━━━━━ Input records

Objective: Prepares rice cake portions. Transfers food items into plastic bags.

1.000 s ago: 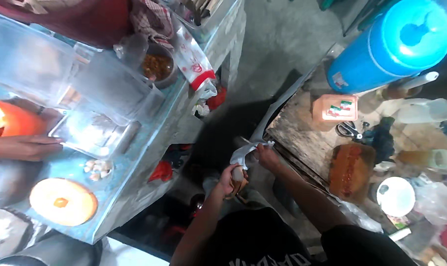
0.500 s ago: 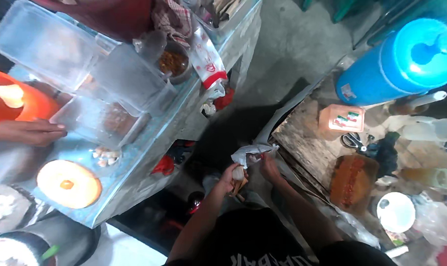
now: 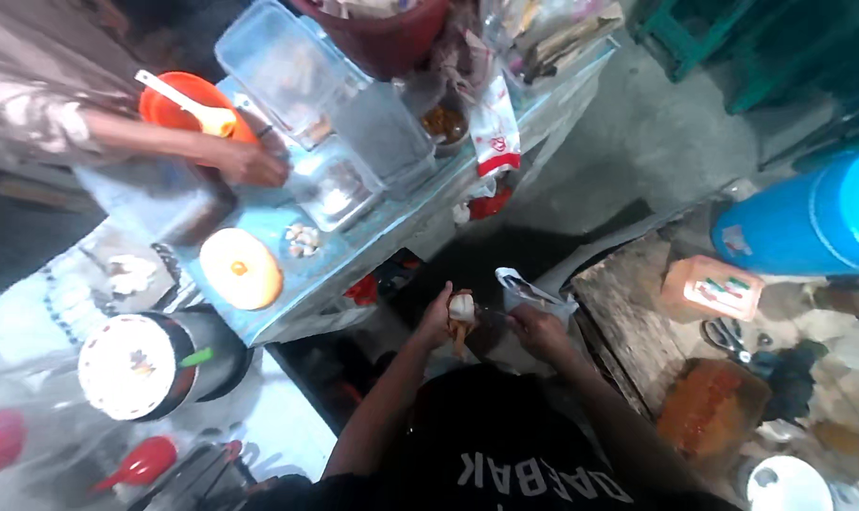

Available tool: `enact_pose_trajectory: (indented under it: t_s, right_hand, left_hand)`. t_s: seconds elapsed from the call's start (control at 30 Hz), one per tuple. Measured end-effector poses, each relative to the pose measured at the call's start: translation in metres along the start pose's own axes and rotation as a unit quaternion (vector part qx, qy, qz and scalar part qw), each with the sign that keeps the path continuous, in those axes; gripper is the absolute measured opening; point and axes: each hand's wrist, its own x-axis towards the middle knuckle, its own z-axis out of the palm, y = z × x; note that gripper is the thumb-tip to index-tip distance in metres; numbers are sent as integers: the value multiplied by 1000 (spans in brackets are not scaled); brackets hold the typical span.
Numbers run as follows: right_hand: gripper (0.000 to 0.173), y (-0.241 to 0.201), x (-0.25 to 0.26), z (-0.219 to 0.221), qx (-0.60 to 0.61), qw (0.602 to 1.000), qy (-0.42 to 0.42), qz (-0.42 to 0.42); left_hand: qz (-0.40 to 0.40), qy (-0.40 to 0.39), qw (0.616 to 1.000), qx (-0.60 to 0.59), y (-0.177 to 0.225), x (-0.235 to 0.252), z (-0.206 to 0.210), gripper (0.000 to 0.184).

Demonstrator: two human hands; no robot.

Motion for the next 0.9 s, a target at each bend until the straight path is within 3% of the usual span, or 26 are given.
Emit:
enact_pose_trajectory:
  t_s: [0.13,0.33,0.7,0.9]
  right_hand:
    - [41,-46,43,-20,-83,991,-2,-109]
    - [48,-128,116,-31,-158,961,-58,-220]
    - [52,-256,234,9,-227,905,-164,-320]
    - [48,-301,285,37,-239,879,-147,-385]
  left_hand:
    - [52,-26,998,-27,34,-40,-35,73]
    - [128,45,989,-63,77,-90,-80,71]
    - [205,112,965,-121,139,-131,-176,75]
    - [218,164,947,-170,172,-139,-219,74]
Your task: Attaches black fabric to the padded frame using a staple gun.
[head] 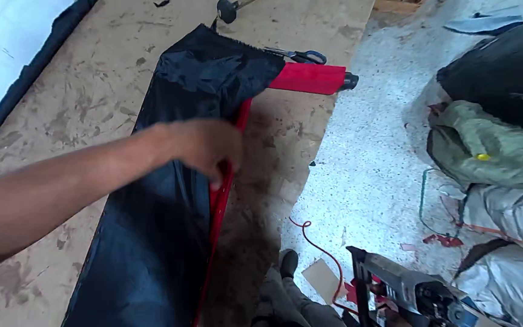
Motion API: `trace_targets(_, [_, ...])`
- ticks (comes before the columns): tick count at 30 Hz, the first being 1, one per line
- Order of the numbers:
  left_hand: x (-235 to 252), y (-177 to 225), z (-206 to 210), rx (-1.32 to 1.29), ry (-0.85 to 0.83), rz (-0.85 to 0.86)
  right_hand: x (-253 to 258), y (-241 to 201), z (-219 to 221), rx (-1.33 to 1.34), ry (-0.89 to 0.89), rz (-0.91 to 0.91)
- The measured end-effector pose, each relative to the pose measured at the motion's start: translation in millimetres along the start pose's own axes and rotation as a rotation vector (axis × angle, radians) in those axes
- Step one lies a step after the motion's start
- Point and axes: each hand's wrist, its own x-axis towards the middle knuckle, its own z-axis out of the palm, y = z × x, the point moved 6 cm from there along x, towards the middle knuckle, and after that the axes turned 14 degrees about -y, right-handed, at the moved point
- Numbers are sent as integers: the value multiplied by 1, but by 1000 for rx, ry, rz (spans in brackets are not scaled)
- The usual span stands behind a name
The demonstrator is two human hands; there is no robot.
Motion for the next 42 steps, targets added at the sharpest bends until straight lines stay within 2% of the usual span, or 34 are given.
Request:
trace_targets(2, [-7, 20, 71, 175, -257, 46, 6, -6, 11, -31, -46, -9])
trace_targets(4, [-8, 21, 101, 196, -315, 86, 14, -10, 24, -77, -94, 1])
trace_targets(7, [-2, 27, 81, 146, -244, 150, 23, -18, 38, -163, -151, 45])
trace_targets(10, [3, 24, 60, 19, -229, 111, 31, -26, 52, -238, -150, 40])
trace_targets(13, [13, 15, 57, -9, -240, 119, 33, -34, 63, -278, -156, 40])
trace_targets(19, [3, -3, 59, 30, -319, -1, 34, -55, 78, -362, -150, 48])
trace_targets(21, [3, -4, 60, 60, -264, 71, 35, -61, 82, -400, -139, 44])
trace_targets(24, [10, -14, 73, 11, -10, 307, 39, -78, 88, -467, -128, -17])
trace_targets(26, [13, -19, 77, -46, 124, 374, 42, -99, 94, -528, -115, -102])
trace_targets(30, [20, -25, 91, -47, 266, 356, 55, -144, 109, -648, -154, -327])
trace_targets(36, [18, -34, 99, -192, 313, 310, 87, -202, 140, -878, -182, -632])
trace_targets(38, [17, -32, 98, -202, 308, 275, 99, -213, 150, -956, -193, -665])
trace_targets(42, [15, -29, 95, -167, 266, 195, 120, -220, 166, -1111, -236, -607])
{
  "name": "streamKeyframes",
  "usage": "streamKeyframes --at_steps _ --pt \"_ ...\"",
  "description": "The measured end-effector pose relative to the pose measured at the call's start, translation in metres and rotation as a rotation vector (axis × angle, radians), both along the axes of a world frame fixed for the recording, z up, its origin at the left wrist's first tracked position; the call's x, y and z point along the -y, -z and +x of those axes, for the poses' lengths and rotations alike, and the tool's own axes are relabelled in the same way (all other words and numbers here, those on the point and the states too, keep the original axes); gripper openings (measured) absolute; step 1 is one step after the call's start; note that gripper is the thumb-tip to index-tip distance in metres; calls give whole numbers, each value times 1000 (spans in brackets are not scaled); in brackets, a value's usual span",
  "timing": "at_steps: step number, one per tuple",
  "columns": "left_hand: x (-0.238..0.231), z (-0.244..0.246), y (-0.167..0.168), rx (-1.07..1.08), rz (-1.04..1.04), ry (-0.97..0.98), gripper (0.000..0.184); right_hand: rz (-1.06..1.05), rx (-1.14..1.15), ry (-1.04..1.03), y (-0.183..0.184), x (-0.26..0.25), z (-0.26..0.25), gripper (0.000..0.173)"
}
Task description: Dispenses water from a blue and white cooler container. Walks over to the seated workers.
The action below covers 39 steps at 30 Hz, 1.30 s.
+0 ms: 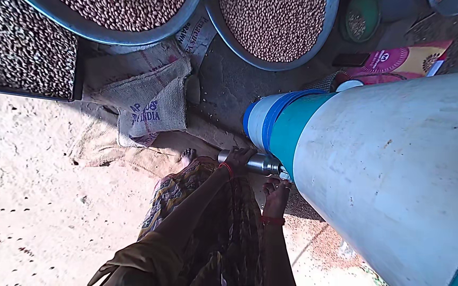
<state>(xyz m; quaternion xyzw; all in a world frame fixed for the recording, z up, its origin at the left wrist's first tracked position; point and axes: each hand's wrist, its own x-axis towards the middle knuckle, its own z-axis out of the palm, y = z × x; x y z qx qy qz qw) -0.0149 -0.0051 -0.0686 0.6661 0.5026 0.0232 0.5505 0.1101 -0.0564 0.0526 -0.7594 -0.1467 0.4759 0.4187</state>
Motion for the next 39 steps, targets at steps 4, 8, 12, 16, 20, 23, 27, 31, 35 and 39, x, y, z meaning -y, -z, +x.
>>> streamKeyframes --at_steps 4,8,12,16,20,23,27,31,35,39 --pt "-1 1 -2 -14 -6 12 78 -30 -12 -8 -4 -2 0 32" --pt "-2 1 -5 -14 -19 10 81 -50 -16 -23 -6 -3 0 36" --pt "-4 0 -6 -17 -23 19 80 -54 -25 -28 -5 -3 1 38" --pt "-4 0 -7 -8 -23 19 80 -54 -36 -23 -4 -4 2 39" --pt "-3 0 -7 3 -9 4 75 -42 -46 -18 -5 -3 2 38" --pt "-3 1 -4 -12 -15 8 76 -52 -47 -15 -5 -3 2 40" --pt "-4 0 -5 -13 -23 18 76 -65 -50 -12 -5 -4 2 41" --pt "-5 0 -5 -25 -33 26 78 -58 -71 -5 -3 -4 4 42" --pt "-2 1 -1 -35 5 36 81 -72 -63 5 -5 -5 2 43" --pt "-2 1 -2 -24 11 24 79 -85 -61 25 -5 -7 1 41"
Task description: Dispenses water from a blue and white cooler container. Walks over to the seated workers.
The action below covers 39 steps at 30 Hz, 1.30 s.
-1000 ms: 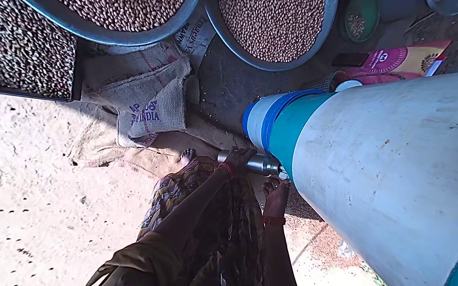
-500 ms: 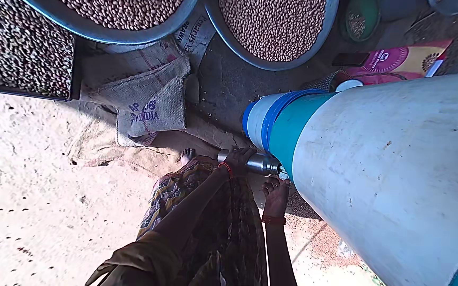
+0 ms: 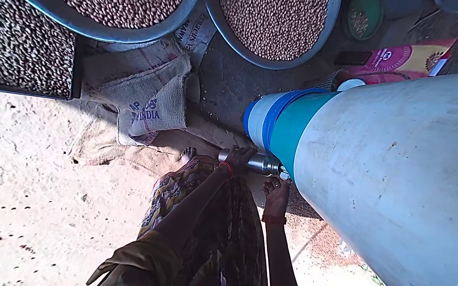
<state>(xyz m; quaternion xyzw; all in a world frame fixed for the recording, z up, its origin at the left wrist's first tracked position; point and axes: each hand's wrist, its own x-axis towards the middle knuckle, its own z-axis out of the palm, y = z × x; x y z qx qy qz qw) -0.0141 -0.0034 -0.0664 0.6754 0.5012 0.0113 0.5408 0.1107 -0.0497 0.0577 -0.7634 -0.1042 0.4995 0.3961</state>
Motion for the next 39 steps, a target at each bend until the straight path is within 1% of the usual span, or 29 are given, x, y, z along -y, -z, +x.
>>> streamKeyframes --at_steps 9,17,26,32,39 --pt "1 0 1 1 -13 -8 78 1 -4 0 1 0 0 43" --pt "0 0 -3 1 -11 -15 78 -18 21 0 -1 -1 -2 42" --pt "1 2 0 -17 -3 -14 79 -17 15 15 -3 -2 -2 41" --pt "1 2 -2 -21 -1 -21 77 -18 25 16 -4 -3 -4 41" --pt "3 2 0 1 20 -37 77 -25 25 20 -3 -3 -4 42"
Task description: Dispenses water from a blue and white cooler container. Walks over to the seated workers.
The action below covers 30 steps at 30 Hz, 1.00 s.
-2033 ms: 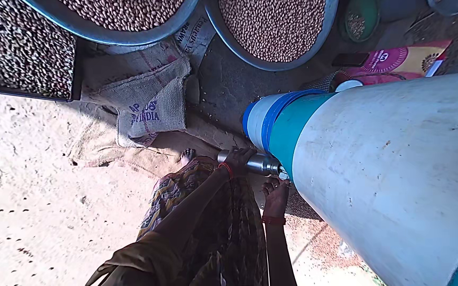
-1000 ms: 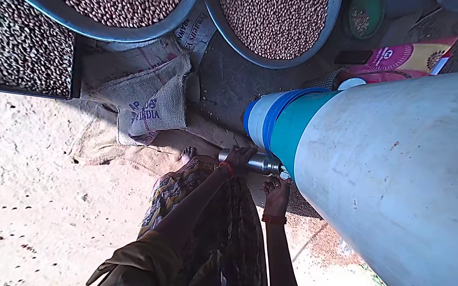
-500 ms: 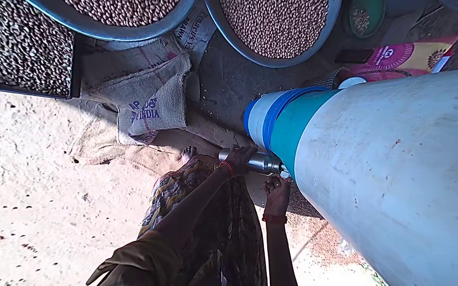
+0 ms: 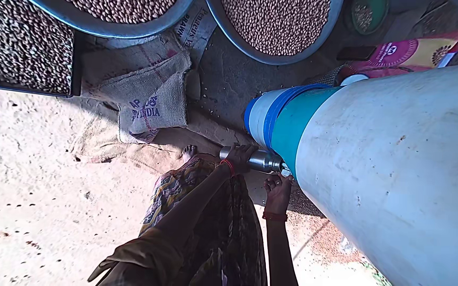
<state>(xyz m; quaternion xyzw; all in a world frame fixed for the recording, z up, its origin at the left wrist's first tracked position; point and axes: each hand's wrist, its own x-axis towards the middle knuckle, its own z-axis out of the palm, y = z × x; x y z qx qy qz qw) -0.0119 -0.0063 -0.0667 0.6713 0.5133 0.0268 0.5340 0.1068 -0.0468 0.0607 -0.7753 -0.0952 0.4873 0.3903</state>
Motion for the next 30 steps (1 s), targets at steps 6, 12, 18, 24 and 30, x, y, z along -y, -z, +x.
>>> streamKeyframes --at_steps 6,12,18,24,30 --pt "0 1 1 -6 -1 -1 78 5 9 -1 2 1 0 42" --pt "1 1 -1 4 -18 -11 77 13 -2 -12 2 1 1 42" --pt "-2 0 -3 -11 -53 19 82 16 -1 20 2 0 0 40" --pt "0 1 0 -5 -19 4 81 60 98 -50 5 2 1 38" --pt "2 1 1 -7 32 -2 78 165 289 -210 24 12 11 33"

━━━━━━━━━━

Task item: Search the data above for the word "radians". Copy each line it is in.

Reply to the task:
- The measured end-effector pose, each relative to the pose measured at the motion's start: translation in millimetres along the start pose's own axes and rotation as a rotation vector (axis × angle, radians) in those axes
  "description": "The measured end-effector pose relative to the pose measured at the call's start, translation in metres and rotation as a rotation vector (axis × angle, radians), both along the axes of a world frame fixed for the recording, z up, its origin at the left wrist's first tracked position; the call's x, y and z point along the -y, -z and +x of those axes, for the poses' lengths and rotations alike, and the tool's own axes are relabelled in the same way (all other words and numbers here, those on the point and the states too, keep the original axes); gripper openings (measured) absolute; step 1 is one step after the call's start; note that gripper is the thumb-tip to index-tip distance in metres; calls give whole numbers, each value times 1000 (spans in brackets are not scaled); in brackets, a value's usual span",

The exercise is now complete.